Tinha de tudo. Zeus, deus máximo dos gregos, namorava Métis, com quem teve Athena, deusa de respeito. Mais tarde, casou-se com Hera, sua irmã, em quem gerou uma filharada. Zeus namorava à beça, cometendo incestos, adultérios e sedução de donzelas. E ai de quem se metesse em sua vida sentimental! Já a Odisseia, a mais bela descrição de uma viagem de volta, é inspirada na narração de Ulisses, que resistiu a cantos maviosos de mulheres lendárias, para ir ao encontro de Penélope, seu único amor, que tecia infindável manto à sua espera. E ainda, mesmo sendo herói ou semideus, se você olhar para trás, como fez Orfeu em busca de Eurídice, o objeto de seu amor desaparece da história viva, vira estátua (os gregos ainda tiveram esse cuidado de evitar o passado, para que o amor não se submetesse ao que não interessa mais).

Sabidos, os conterrâneos de pensadores como Aristóteles, Sócrates e Platão ainda inventaram os Jogos Olímpicos, a consagração do esporte, ocasião festiva para a celebração do corpo pelo esforço físico que faz esquecer as amarguras da vida. Sendo a maior delas a do fracasso ou do simples rolo no mundo do amor.

O amor não é uma obrigação olímpica mas guarda, em sua prática, muito da disputa esportiva. Numa Olimpíada, os jogadores estão tão interessados na vitória imediata, quanto em serem gratuitamente aplaudidos pelos que ainda não os conhecem. Ou por aqueles que já os amam, mas precisam atualizar seus sentimentos, torná-los visíveis a olho nu. Os atletas chamariam a isso de fidelidade; mas a fidelidade é um pressuposto de quem torce, não de quem disputa o campeonato.

A gente tem apenas uma pálida ideia do que deve ter sido participar da invenção do amor. Não deve ter sido fácil, o pessoal sofreu muito, por séculos, até normatizarem sua existência. O amor individual, de um ser por outros, era apenas um pretexto para expor o desejo que se tinha de fazer parte, de pertencer a um grupo ou a uma comunidade, de possuir os mesmos elos de ligação, tornando-os mais claros a quem os possuísse. No fundo, o amor era um modo mais simples e direto de explicar, a nós mesmos, esse interesse por alguns e o desinteresse por outros. Não tínhamos como recusar o que seria fatal.
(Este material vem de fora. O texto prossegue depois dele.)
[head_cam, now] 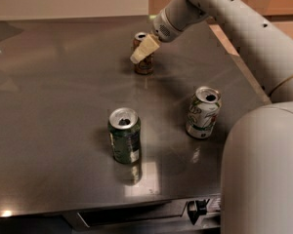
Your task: Move orange can near 7up can
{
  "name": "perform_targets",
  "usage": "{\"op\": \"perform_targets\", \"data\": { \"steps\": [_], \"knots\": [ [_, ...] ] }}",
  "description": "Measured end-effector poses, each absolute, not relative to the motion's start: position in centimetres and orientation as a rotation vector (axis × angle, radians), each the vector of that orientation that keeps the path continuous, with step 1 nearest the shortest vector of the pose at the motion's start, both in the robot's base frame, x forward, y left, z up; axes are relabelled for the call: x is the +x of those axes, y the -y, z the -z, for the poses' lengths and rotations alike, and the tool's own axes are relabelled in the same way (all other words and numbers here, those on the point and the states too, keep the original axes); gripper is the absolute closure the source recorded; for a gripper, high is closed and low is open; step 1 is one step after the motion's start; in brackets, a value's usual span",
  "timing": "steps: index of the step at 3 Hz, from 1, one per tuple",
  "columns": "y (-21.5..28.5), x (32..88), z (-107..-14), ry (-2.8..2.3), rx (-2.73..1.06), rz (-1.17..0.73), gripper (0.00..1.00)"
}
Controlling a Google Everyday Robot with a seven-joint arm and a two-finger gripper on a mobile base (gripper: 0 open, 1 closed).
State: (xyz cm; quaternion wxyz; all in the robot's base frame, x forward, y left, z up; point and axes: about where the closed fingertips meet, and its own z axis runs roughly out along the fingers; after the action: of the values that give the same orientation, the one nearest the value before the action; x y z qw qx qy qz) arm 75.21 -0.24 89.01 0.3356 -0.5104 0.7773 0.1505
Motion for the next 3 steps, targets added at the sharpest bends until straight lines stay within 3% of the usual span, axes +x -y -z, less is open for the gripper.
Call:
{"op": "perform_targets", "data": {
  "steps": [3],
  "knots": [
    [1.4, 70.9, -91.6, -1.968, -1.434, -0.506, 0.87]
  ]
}}
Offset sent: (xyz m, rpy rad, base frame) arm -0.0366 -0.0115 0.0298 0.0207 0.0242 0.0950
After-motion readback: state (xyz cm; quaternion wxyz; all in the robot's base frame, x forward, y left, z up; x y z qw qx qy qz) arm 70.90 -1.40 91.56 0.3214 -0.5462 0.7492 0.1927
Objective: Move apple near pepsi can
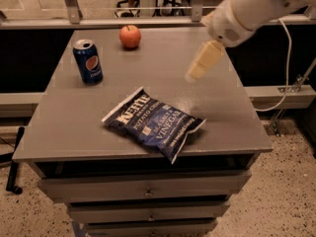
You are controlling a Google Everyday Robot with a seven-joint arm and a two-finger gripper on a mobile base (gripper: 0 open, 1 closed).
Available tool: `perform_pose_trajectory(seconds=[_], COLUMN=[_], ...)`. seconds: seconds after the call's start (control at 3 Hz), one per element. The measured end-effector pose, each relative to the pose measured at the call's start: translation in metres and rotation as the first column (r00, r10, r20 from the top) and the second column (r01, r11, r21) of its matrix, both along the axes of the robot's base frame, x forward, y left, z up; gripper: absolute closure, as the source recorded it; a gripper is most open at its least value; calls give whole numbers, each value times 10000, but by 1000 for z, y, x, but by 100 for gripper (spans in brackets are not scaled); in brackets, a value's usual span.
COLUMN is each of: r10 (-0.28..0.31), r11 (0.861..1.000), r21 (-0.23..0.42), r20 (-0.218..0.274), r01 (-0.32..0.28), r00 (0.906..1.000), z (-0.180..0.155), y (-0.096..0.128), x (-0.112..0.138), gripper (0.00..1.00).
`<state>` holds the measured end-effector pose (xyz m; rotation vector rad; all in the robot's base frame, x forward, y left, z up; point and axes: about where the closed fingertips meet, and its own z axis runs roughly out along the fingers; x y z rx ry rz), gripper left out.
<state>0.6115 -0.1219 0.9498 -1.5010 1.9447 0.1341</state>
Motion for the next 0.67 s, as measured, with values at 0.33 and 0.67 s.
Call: perform_pose_trajectory(seconds=[0.33, 0.67], r10=[-149, -154], r11=[9987, 9986], r21=[491, 514], r20=[250, 234], r01=[137, 142], r00=[9996, 9996], z=[-3, -4], y=[10, 11], x=[23, 23], gripper=[0, 0])
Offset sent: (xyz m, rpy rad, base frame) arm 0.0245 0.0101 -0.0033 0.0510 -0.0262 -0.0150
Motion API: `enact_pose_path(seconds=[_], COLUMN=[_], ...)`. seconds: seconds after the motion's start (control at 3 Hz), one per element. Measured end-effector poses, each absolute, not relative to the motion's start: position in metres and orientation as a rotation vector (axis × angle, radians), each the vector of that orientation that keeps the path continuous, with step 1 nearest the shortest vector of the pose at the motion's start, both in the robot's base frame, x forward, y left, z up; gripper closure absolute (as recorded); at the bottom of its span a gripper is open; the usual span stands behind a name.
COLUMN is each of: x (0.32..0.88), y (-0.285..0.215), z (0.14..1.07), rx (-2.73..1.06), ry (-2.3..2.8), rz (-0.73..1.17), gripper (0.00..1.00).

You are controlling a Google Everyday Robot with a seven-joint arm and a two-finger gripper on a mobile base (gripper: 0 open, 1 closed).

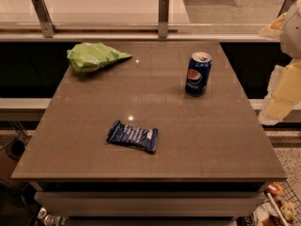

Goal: Move rxbar blueberry near green rice chip bag

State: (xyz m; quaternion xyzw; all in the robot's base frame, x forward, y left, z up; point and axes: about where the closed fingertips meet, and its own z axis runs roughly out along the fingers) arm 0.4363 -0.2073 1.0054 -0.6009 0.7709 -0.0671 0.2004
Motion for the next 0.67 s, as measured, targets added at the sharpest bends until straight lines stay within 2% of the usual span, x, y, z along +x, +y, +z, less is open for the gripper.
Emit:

Segundo prestigiado filósofo alemão do século XIX, que mal tratou do amor e dos sentimentos humanos em geral, “os artistas não rompem da terra como os cogumelos, eles são sempre frutos de sua época e extraem do seu povo as seivas mais preciosas e as menos notáveis para exprimi-las nas obras de arte”. Pode ser o contrário também. Os seres humanos, sobretudo suas lideranças artísticas, podem estar fazendo uma viagem circular para que, quando as questões de sua existência e convivência estiverem se organizando melhor, eles possam enfim simplesmente amar.